TASK BRIEF: Could you tally the lines in the listing below that include the word "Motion"? Respond with the total alone.

EXERCISE DATA:
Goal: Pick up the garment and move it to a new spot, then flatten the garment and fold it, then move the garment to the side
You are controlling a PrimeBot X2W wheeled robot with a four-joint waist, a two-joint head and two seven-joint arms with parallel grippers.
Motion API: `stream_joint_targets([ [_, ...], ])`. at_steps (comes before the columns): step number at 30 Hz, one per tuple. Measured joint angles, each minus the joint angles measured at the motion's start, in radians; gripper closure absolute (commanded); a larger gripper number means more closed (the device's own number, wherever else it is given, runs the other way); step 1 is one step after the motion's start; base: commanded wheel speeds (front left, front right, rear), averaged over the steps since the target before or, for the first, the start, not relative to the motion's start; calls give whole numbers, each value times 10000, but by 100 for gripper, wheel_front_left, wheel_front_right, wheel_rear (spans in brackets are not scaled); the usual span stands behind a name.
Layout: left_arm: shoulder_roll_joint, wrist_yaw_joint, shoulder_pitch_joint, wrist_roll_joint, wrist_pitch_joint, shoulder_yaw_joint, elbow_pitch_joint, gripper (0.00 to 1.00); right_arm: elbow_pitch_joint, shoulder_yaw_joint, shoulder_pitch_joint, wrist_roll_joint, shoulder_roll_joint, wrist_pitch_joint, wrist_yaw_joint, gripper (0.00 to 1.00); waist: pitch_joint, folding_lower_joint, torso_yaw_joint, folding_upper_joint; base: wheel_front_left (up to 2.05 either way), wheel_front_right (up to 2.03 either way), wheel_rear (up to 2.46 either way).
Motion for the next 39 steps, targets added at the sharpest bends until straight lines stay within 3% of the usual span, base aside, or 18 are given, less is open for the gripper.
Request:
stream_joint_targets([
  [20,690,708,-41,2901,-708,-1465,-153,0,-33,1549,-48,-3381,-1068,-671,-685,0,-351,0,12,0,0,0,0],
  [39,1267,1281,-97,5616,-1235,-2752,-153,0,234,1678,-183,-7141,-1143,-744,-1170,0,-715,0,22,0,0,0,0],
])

ANSWER TO THIS EXERCISE: 2